Сучков подошел к гробу и стал его обнюхивать и проверять. Даже выстукивать.
– Не стучи – черт придет, – испугалась Соня.
– Сонь, ведь запах от покойника не может так долго держаться. Ну, допустим, пустили этот гроб налево, – наконец сказал Сучков, – но небось почистили его от предыдущего мертвеца-то, да запах и сам должен пройти, ведь не сразу же его из-под покойника – и на зарплату? Запах должен пройти.
– Должен. А вот этот не проходит, – заупрямилась Соня. – В том-то и подозрение. Почему запах трупа так долго держится? Неужели ты не чувствуешь?
– Кажется, чуть-чуть, – остолбенело проговорил Сучков.
– Не кажется и не чуть-чуть, – решительно ответила толстушка Соня, подходя к гробу. – Я тебе скажу прямо, Боря, как бы тебе это ни показалось сверхъестественным: от этого гроба прямо разит мужским трупом. Вот так. Я женщина и завсегда отличу по запаху мужской труп от нашего, бабьего.
– Заморочила! – вскрикнул Борис Порфирьич. – Не хулигань, Соня. Гроб, скажу резко, дерьмо, а не гроб, но трупом почти не пахнет. Что ты законы химии нарушаешь?
– Останемся каждый при своем мнении, Боря, – спокойно ответила Соня. – Пусть Игорь придет и понюхает. Он человек трезвый.
– Он по уму трезвый, а придет пьян. Чего он разберет? Давай лучше в картишки сыграем, – предложил Сучков.
И они сыграли в картишки.
Темнело уже; Соня поставила самовар, достала из-под кровати запас сухарей. Кошка не приходила. Часам к восьми постучали. Борис Порфирьич открыл. Всунулось лицо Мустыгина.
– К вам гость, Соня, от дядюшки вашего.
– От Артемия Николаевича! Из Пензы! – вскрикнула Соня.
Из-за спины Мустыгина появился невзрачный старичок, рваненький, лохматенький, совсем какой-то изношенный, потертый, весь в пятнах.
– Проходите! – откликнулась Соня.
Сучков вопросительно посмотрел на жену.
– Да, дядюшка всегда был чудной, – рассмеялась Соня. – И люди вокруг него были чудные. Вы проходите, старенький!
Старичок оглянулся, высморкался. Мустыгин исчез за дверью: ушел к себе.
– Отколь ты такой, дед? – немножко грубовато спросил Борис Порфирьич.
Старик вдруг бросил на него взгляд из-под нависших седых бровей, сырой, далекий и жутковатый.
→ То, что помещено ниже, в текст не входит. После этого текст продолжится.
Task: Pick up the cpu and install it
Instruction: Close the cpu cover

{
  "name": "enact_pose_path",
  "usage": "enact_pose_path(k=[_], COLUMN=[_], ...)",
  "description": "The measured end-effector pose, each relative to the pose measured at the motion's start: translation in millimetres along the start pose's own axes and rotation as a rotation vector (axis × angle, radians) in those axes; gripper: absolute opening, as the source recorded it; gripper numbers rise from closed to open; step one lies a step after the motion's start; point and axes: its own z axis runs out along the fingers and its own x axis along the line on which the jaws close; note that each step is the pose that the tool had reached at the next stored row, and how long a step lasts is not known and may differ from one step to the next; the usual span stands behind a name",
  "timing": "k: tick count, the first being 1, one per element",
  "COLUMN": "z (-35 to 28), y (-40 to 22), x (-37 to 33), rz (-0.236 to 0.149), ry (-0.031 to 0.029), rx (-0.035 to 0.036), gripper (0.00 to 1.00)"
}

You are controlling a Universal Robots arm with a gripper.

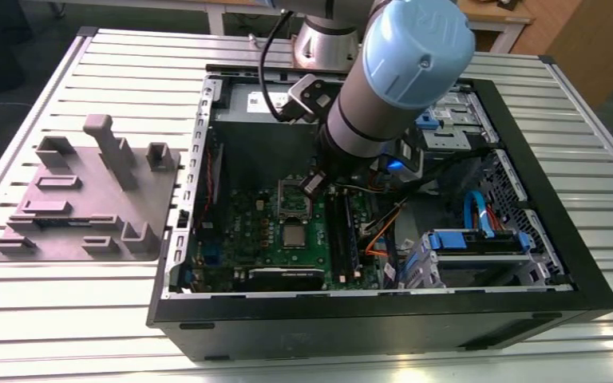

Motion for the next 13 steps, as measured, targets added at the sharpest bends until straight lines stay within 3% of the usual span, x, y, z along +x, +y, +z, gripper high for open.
enact_pose_path(k=[4,13], z=[-3.2,-13.0], y=[1.4,5.3], x=[-0.3,-1.9], rz=[0.002,0.005], ry=[0.0122,0.0296], rx=[0.0109,0.0269], gripper=[0.11,0.11])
И вдруг сам старичок стал какой-то тайный.
Соня испугалась.
– Из того гроба я, – сурово сказал старик, указывая на тот самый пахнущий гроб.
Супруги онемели.
– Мой гроб это. Я его с собой заберу.
И старик тяжело направился к гробу.
– Чужие гробы не надо трогать! – жестко проговорил он и, взглянув на супругов, помахал большим черным пальцем.
Палец был живее его головы.
Потом обернулся и опять таким же сырым, но пронизывающим взглядом осмотрел чету.